İstanbul'a dönüşünden itibaren dönemin İslami matbuatları olan Sebilürreşad, Beyan-ül Hak gibi gazetelerde yazılar yayınladı ve İstanbul'da tanınan simalardan birisi haline geldi. Meclis-i Mebusan seçimlerinde Çorum'dan milletvekili adayı olan İskilip Atıf Hoca, İttihatçılarının çekememezliği sebebi ile uzun süre sürgün hayatı yaşadı ve Mahmud Şevket Paşa'nın öldürülmesi ile 31 Vak'alarından ötürü de bir dönem tutuklu kaldı. Sürgünlüğünün ardından memuriyete tekrar atanan Atıf Hoca, medreselerde ders okutmaya tekrar başladı.

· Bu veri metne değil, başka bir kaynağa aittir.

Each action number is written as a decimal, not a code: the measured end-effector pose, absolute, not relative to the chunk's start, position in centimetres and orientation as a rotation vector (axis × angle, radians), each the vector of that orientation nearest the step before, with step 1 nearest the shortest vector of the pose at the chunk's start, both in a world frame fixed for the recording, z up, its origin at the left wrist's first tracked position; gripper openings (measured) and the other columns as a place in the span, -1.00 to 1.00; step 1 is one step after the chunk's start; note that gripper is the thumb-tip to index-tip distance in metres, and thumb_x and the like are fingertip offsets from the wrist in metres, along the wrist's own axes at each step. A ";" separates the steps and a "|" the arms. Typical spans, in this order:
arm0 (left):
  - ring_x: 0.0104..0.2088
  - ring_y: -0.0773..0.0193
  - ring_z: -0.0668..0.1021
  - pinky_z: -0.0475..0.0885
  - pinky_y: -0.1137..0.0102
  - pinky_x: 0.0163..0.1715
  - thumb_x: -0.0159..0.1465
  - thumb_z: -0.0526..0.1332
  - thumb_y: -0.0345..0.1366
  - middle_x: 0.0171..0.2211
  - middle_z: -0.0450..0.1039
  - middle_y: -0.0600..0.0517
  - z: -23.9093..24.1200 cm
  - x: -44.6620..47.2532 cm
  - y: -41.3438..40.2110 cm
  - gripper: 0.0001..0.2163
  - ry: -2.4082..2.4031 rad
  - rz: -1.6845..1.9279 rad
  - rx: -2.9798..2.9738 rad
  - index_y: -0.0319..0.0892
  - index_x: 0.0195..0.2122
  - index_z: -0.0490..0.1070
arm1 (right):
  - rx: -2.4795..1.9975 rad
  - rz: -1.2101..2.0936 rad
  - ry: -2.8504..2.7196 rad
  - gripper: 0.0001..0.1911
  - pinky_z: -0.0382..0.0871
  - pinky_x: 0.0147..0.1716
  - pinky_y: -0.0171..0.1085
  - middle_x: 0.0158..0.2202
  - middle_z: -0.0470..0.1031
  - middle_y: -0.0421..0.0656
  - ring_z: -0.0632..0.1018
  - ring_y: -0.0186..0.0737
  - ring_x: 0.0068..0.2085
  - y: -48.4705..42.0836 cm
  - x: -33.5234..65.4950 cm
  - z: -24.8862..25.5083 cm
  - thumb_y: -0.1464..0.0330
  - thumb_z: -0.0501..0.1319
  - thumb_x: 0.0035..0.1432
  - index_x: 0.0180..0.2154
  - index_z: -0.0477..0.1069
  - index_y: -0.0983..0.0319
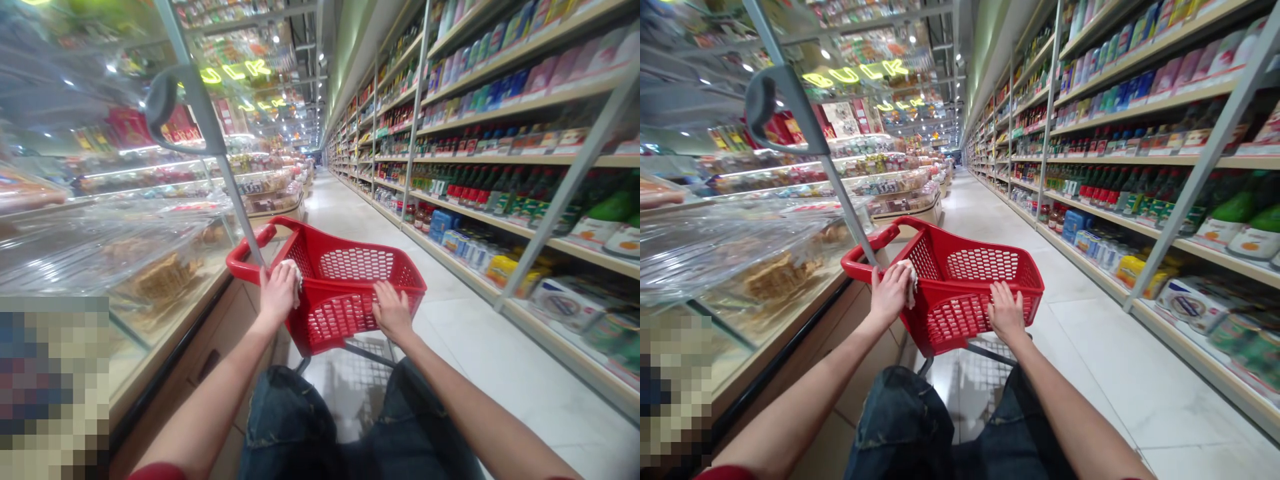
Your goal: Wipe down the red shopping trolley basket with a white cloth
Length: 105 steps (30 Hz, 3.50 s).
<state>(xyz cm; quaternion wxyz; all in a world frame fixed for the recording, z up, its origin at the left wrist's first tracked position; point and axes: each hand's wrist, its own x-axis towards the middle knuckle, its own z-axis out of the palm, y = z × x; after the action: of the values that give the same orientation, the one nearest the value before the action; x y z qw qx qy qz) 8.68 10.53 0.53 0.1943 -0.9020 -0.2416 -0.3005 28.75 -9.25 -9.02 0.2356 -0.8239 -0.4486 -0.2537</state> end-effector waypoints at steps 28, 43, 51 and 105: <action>0.08 0.03 0.29 -0.23 -0.18 0.10 0.29 -0.11 -0.32 0.06 0.30 -0.08 0.4 9.1 10.4 -0.67 -0.733 -0.901 -2.585 -0.10 0.01 0.28 | -2.295 -0.674 -1.270 -0.42 -0.04 0.07 0.13 0.18 0.15 -0.02 0.13 -0.06 0.19 -9.5 28.0 -9.7 0.47 -0.04 0.03 0.14 0.09 0.28; 0.07 0.04 0.30 -0.19 -0.12 0.12 0.30 -0.08 -0.28 0.05 0.30 -0.09 0.7 8.9 10.3 -0.70 -0.756 -0.902 -2.562 -0.12 -0.02 0.29 | -2.304 -0.631 -1.251 -0.44 -0.08 0.08 0.13 0.18 0.14 -0.01 0.12 -0.06 0.20 -9.8 27.7 -9.2 0.47 -0.02 0.02 0.12 0.12 0.31; 0.03 0.22 0.37 -0.02 0.12 0.16 0.26 -0.08 -0.34 0.04 0.33 -0.10 -0.1 12.4 6.9 -0.64 -0.742 -0.887 -2.817 -0.23 0.09 0.17 | -2.021 -0.375 -1.376 -0.51 -0.10 0.13 0.02 0.21 0.07 -0.03 0.09 -0.17 0.21 -3.7 21.3 -4.0 0.35 -0.11 0.19 0.15 0.09 0.30; 0.23 0.05 0.03 -0.11 -0.04 0.14 0.05 0.00 -0.36 0.19 0.06 -0.18 -0.4 8.6 7.7 -0.41 -0.811 -0.694 -2.633 -0.40 0.15 0.09 | -2.351 -0.683 -0.854 -0.54 0.03 0.04 0.08 0.18 0.14 -0.08 0.14 -0.03 0.17 -11.4 32.4 -9.5 0.37 -0.09 0.15 0.09 0.19 0.21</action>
<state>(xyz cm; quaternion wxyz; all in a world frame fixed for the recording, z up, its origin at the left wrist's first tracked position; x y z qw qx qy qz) 8.65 7.67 -0.42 0.1496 -0.9164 -0.2821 -0.2414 32.39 -11.39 -9.46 0.2708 -0.8729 -0.3170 -0.2535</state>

1919'da dönemin tanınmış İslami Şahsiyetleri ile birlikte Cemiyet-ül Müderrisun isimli cemiyetin teşekkülünde görev aldı. Müderrisler arası alakayı tesis etmek amacı ile kurulan cemiyet daha sonra ismini "Teali İslam Cemiyeti" olarak değiştirdi. Sonraları devrin diktatörlerince milli bütünlüğe düşman cemiyetler arasında sayılacak olan Teali İslam Cemiyeti, işgal sürecinde işgale sessiz kalmamış ve İstanbul'un İngilizlerce işgali karşısında halkın uyanışı için gayret göstermiş, İzmir'in işgal edilmesine de sert bir beyanname ile karşı çıkmıştı. Kuvva-i Milliye hareketinin Anadolu'da ortaya çıkmasına karşı Teali İslam Cemiyeti adına yazılan ve halkı Kuvva-i Milliye hareketine destek vermemeye davet eden bir fetva ile adı anılsa da zamanın Vakit gazetesinde fetvayı tekzib eden bir yazı yayınlamıştır. Ancak bu yalanlamanın yeterli olmadığı sonraları Cumhuriyetin etkin gücü olanların kendisine güttüğü kin ile anlaşılmıştır.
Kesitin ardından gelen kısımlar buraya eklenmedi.